# Brown spotting



## Tiger777 (Aug 12, 2010)

Hi ladies,

I'm a bit of a lurker on this forum but am posting today as am hoping someone can shed some light on my worries.

I'm  13dpt, had 2x2 day embies transferred, my otd is on fri 15th. I've had no symptoms to speak of, some twinges here and there but nothing like AF cramping, mild headaches last three evenings but that's it.

Have just noticed brown discharge after wiping (sorry if tmi!) 

Has anyone any positive experience of this? Am thinking it's too late for implantation bleeding? 

This is my third and final attempt so am just a little apprehensive! My previous negative attempts I 
had AF cramps prior to otd but no bleeding till the day after negative result.

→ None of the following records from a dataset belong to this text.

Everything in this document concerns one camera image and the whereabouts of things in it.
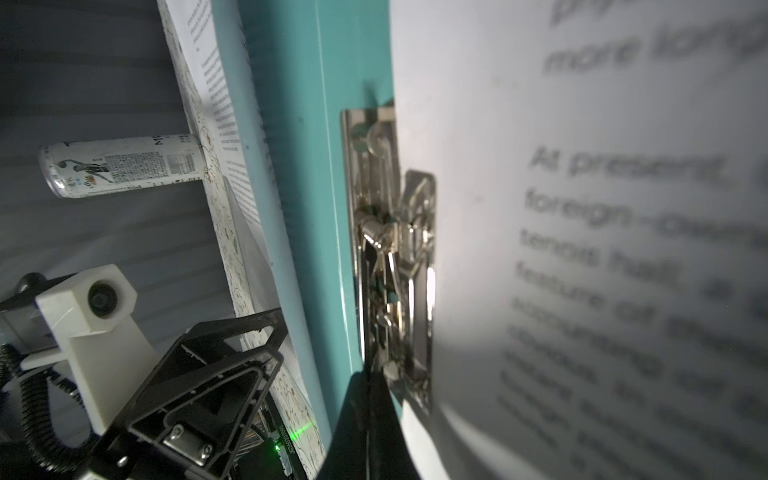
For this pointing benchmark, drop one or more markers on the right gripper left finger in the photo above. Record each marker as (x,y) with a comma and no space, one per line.
(346,458)

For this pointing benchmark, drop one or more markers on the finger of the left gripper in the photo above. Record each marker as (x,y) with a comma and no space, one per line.
(190,416)

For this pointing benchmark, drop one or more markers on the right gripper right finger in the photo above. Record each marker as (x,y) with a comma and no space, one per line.
(388,455)

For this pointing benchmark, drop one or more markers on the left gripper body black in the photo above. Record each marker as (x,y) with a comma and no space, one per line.
(250,443)

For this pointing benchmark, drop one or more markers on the printed paper sheet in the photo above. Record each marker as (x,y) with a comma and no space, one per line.
(191,36)
(601,233)

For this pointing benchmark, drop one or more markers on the teal green file folder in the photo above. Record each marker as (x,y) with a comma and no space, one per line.
(292,69)

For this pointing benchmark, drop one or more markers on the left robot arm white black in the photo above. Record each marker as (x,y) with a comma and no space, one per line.
(57,431)

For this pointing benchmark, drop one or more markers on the silver folder clip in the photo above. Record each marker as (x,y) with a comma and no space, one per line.
(392,213)

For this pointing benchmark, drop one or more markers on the silver drink can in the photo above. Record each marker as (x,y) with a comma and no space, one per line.
(82,169)

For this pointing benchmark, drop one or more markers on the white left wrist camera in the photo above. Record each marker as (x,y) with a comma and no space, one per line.
(90,318)

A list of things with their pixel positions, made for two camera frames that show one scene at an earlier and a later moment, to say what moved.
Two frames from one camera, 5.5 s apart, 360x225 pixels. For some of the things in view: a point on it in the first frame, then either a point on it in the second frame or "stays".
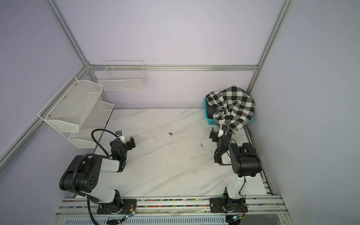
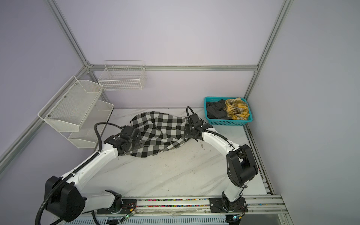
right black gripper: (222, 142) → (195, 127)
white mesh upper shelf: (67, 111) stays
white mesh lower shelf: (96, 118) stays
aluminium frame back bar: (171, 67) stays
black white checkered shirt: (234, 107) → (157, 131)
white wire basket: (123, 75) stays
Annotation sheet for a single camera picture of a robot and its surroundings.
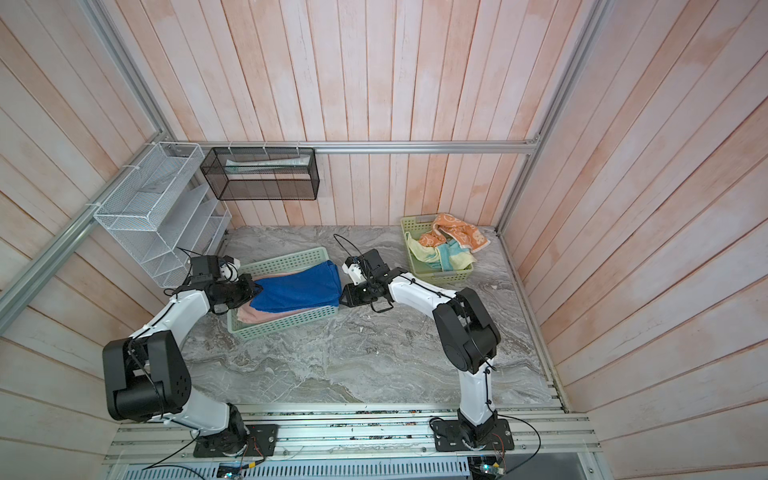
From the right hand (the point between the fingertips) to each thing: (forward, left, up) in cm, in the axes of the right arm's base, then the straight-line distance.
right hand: (343, 299), depth 91 cm
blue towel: (+4, +8, +1) cm, 9 cm away
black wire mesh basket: (+41, +31, +18) cm, 54 cm away
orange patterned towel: (+32, -40, -1) cm, 51 cm away
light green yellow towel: (+18, -38, -2) cm, 42 cm away
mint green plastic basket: (+15, +24, -3) cm, 29 cm away
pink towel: (-4, +30, -4) cm, 30 cm away
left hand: (+1, +24, +3) cm, 25 cm away
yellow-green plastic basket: (+16, -30, -7) cm, 35 cm away
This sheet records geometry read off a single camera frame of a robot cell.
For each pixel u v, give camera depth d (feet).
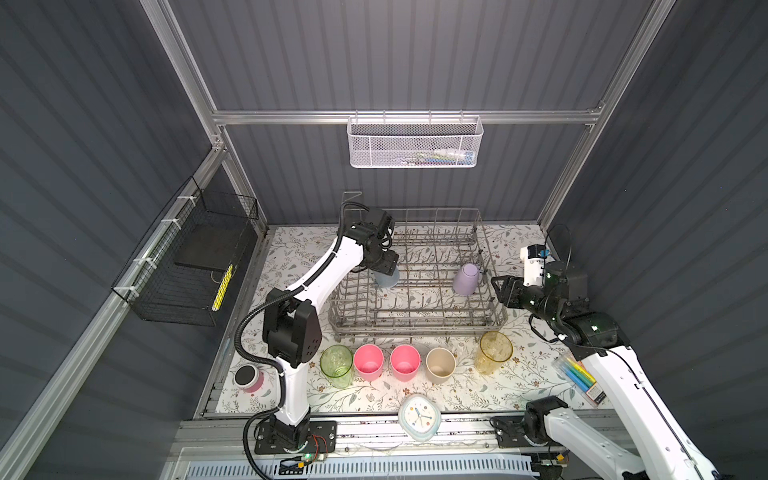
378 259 2.48
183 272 2.38
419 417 2.42
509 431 2.42
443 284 3.42
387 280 3.14
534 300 1.95
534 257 2.04
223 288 2.27
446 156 3.00
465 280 2.93
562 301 1.69
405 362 2.77
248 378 2.53
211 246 2.50
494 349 2.57
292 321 1.64
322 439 2.37
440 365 2.75
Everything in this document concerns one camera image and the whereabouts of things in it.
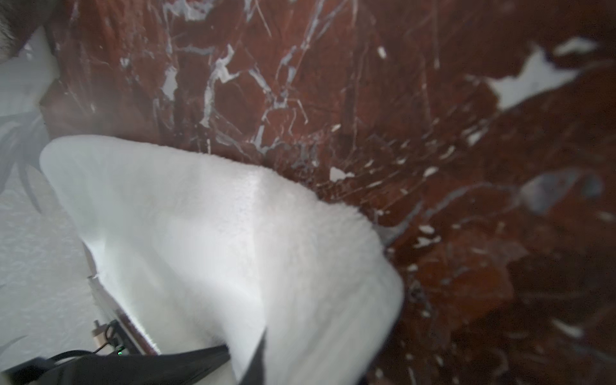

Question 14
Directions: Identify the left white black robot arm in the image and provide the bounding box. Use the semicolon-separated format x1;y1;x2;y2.
1;346;230;384

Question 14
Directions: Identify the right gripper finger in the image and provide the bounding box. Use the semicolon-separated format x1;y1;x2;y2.
239;332;266;385

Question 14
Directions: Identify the small green circuit board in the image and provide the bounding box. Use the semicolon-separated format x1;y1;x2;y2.
91;320;142;355

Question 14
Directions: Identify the white towel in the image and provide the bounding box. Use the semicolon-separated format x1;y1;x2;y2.
40;136;404;384

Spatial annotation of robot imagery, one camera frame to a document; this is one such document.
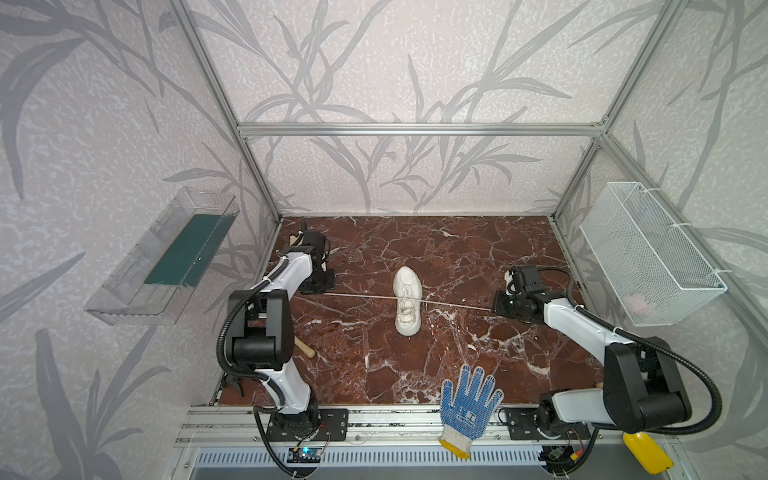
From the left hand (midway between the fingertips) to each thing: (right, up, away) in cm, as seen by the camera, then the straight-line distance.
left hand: (326, 278), depth 94 cm
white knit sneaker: (+26, -6, -3) cm, 27 cm away
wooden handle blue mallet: (-4, -19, -9) cm, 21 cm away
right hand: (+53, -5, -2) cm, 54 cm away
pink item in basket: (+82, -4, -21) cm, 85 cm away
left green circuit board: (+1, -40, -23) cm, 46 cm away
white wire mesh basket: (+78, +6, -31) cm, 85 cm away
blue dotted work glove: (+40, -33, -20) cm, 56 cm away
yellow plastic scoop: (+82, -38, -26) cm, 94 cm away
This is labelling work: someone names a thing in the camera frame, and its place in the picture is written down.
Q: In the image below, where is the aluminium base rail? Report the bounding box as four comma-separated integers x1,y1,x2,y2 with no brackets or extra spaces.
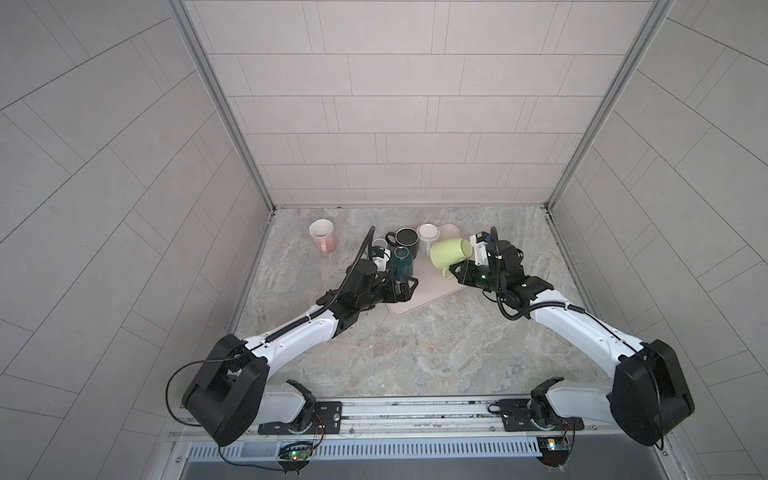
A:
188,389,662,445

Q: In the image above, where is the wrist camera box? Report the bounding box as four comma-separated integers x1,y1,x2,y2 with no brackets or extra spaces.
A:
369,246,391,272
470,231,492,266

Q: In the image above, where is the left circuit board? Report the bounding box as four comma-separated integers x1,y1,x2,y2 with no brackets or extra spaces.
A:
277,441,315,475

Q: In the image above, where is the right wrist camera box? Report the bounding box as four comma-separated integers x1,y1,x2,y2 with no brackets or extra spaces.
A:
470,231,492,266

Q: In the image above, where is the right circuit board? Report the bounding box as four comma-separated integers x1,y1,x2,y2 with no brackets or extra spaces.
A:
536,436,572,468

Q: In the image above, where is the circuit board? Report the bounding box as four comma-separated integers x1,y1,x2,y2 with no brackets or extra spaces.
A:
536,436,572,468
277,441,315,475

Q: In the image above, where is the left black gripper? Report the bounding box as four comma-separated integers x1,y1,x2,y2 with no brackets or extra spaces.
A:
352,276,419,312

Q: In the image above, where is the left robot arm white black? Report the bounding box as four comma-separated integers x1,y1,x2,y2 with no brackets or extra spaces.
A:
182,260,418,447

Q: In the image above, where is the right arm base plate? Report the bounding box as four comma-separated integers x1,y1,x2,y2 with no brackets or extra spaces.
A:
487,398,585,432

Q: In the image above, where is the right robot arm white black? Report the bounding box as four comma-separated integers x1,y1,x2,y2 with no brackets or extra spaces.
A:
447,260,695,449

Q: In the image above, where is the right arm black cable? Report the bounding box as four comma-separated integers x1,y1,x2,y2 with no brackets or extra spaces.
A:
488,226,664,451

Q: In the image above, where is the light green mug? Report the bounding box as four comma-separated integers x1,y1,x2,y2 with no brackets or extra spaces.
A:
430,238,473,279

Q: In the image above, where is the beige rectangular tray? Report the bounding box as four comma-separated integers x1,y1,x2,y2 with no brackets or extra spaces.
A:
387,223,469,316

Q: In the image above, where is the dark green mug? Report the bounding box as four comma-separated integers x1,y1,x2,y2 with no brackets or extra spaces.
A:
391,246,413,278

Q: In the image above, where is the white vent grille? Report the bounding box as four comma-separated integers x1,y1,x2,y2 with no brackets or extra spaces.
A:
187,437,542,462

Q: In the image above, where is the white mug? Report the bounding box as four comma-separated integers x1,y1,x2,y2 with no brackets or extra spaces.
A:
416,223,440,256

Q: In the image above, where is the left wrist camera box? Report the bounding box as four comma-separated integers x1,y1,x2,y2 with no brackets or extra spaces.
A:
369,246,391,272

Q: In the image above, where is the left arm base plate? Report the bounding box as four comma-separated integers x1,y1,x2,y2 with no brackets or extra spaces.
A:
258,401,343,435

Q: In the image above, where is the black mug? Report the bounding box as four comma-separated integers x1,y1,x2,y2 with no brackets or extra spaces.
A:
385,227,419,258

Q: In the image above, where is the pink mug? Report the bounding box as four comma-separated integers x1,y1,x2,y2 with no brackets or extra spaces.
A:
309,219,338,255

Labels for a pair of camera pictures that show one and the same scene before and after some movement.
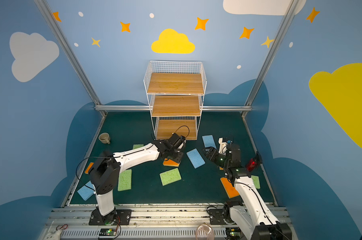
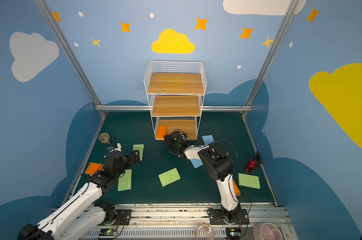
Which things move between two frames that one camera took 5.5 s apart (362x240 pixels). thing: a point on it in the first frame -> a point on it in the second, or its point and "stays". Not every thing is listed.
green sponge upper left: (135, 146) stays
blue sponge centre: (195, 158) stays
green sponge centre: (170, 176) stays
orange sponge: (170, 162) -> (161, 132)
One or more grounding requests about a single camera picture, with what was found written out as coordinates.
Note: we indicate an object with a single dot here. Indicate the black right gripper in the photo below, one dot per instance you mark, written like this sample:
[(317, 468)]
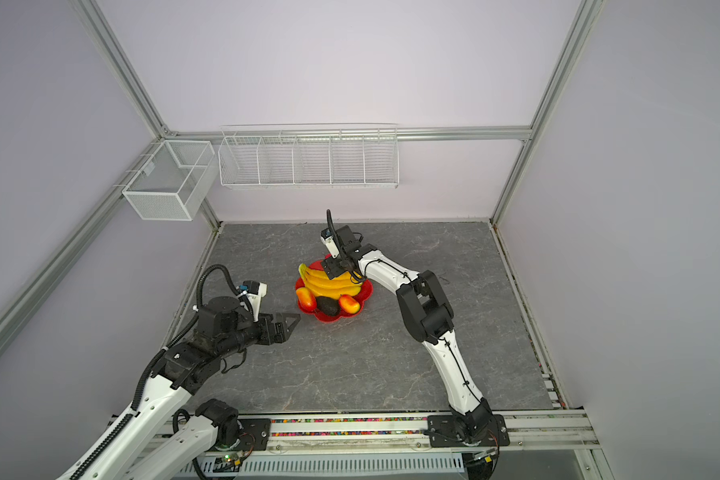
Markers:
[(332, 268)]

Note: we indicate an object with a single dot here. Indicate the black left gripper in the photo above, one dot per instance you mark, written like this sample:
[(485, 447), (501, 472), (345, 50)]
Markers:
[(268, 337)]

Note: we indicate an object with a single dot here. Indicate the red yellow fake mango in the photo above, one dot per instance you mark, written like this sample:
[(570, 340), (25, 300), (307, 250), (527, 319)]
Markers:
[(306, 299), (349, 305)]

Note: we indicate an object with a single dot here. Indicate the dark fake avocado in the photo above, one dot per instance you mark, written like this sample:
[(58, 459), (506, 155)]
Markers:
[(328, 306)]

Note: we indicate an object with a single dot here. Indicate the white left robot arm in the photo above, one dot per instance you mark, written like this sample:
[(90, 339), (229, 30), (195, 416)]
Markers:
[(148, 440)]

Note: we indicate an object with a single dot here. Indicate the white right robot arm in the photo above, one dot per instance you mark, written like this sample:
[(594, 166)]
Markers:
[(428, 318)]

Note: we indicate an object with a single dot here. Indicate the yellow fake banana bunch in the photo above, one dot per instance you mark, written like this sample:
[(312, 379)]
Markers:
[(318, 283)]

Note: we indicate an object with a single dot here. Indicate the red flower-shaped fruit bowl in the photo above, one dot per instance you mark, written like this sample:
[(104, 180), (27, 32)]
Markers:
[(365, 294)]

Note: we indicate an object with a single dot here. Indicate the white mesh box basket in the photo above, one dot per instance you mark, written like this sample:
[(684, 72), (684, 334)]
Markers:
[(174, 181)]

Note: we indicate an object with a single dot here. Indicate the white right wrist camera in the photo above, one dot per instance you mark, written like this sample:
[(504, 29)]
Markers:
[(329, 242)]

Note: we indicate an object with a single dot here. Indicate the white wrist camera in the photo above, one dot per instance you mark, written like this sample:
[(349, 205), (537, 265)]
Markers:
[(329, 242), (252, 293)]

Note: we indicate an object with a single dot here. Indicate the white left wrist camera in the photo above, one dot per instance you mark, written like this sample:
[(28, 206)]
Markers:
[(252, 293)]

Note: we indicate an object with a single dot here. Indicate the white wire shelf basket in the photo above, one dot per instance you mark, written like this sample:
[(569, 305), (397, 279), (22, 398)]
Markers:
[(309, 155)]

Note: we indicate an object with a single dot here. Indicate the white slotted cable duct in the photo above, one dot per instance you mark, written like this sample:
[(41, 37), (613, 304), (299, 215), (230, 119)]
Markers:
[(359, 466)]

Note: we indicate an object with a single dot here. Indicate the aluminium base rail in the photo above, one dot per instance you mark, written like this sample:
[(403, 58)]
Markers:
[(408, 432)]

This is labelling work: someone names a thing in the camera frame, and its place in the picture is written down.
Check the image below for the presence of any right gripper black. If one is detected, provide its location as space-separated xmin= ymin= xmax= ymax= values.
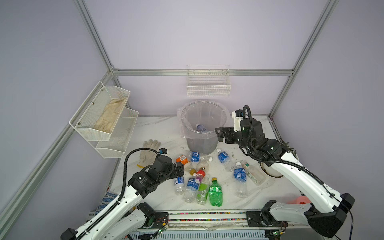
xmin=212 ymin=125 xmax=252 ymax=153

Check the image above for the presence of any clear bottle white cap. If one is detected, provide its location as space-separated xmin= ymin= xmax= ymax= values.
xmin=196 ymin=124 xmax=209 ymax=133

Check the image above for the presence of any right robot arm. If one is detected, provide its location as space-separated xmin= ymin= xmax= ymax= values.
xmin=215 ymin=105 xmax=355 ymax=238

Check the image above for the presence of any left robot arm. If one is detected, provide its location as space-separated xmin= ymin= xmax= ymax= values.
xmin=61 ymin=148 xmax=184 ymax=240

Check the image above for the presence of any grey bin with plastic liner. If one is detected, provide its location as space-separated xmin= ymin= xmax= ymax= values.
xmin=177 ymin=100 xmax=230 ymax=155

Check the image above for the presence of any orange label bottle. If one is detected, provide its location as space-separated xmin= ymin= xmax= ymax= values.
xmin=176 ymin=155 xmax=193 ymax=172

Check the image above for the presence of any lying blue label bottle top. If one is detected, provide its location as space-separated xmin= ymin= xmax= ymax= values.
xmin=187 ymin=151 xmax=213 ymax=163

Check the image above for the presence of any green label red cap bottle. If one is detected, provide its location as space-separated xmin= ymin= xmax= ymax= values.
xmin=196 ymin=174 xmax=210 ymax=205

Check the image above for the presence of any green soda bottle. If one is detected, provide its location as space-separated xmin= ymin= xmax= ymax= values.
xmin=209 ymin=178 xmax=223 ymax=207

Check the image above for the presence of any clear bottle green cap right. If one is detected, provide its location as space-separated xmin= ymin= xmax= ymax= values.
xmin=241 ymin=160 xmax=266 ymax=187

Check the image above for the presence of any potted green plant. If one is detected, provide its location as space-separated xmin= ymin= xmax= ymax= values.
xmin=260 ymin=141 xmax=300 ymax=179

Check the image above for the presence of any blue dotted glove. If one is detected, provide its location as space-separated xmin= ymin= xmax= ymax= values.
xmin=94 ymin=191 xmax=118 ymax=215

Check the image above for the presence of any white mesh two-tier shelf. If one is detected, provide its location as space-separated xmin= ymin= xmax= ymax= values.
xmin=69 ymin=82 xmax=139 ymax=159

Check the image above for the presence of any pink watering can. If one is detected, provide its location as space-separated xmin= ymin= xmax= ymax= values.
xmin=288 ymin=196 xmax=311 ymax=205

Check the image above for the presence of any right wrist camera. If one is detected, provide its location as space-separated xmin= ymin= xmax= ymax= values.
xmin=232 ymin=109 xmax=244 ymax=132

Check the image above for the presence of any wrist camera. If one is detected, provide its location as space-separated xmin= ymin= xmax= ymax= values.
xmin=232 ymin=109 xmax=244 ymax=132
xmin=158 ymin=148 xmax=168 ymax=155

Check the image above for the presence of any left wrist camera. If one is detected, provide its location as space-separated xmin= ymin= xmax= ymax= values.
xmin=158 ymin=148 xmax=168 ymax=155

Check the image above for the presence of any white wire wall basket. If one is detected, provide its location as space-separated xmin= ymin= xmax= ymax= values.
xmin=187 ymin=65 xmax=231 ymax=97

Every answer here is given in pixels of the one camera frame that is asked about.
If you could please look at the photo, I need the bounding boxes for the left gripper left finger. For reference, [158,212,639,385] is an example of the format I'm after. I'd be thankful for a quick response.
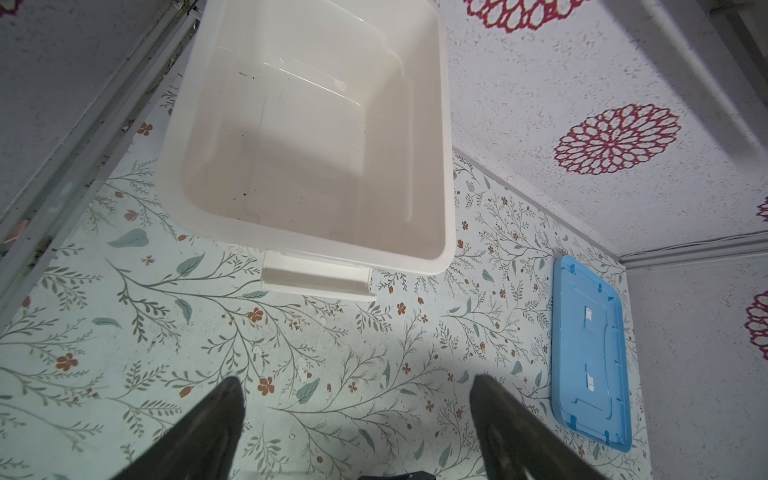
[115,376,245,480]

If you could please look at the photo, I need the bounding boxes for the white plastic bin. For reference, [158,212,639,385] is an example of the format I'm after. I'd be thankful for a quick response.
[155,1,456,301]

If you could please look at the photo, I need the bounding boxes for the blue plastic lid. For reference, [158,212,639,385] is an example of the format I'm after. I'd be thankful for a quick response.
[551,256,632,453]

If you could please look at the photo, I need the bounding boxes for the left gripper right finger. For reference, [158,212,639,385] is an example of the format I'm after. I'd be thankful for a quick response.
[469,374,603,479]

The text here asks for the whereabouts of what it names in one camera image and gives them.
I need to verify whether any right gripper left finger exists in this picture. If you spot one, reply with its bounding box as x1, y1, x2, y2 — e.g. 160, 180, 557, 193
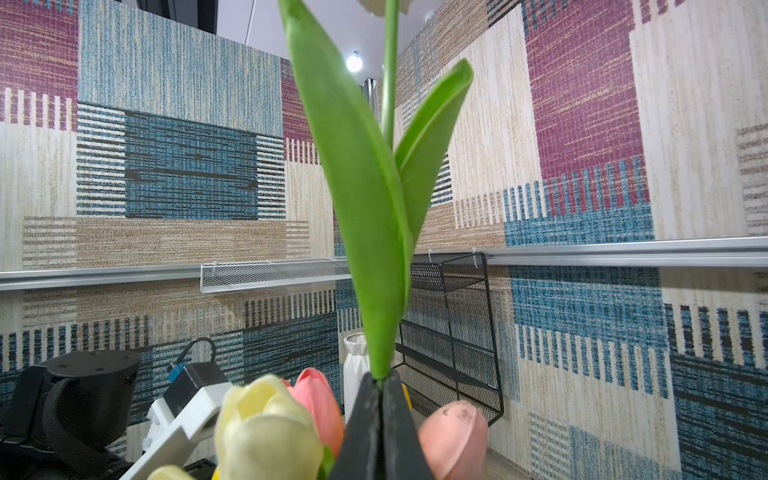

Is it still possible to get a bfp?

Xx


----------



## supertrouper81 (Oct 5, 2010)

I had small brown spotting in days 8dp3dt and 9dp3dt, only saw it in my panty liners. Got my BFP last Thursday and today noticed some small streaks of pink-brownish discharge when wiping. I am sure it is quite normal and nothing to worry about. As long as it isn't fresh blood.


----------



## Tiger777 (Aug 12, 2010)

Thanks supertrouper81, its certainly not fresh (yet)! trying to see it as a positive but is sooo hard.
Congrats on your bfp


----------



## Polly1976 (Apr 4, 2007)

Hi, So glad I saw your thread....I too have had some brown spotting just now also Day 8 3dt - Thanks for your feedback Supertrouper.

So all ok unless it goes red?


----------



## pinkcat (Dec 3, 2008)

Hi tiger777, you are very welcome to join the July 2ww thread http://www.fertilityfriends.co.uk/forum/index.php?topic=265658.0

best of luck


----------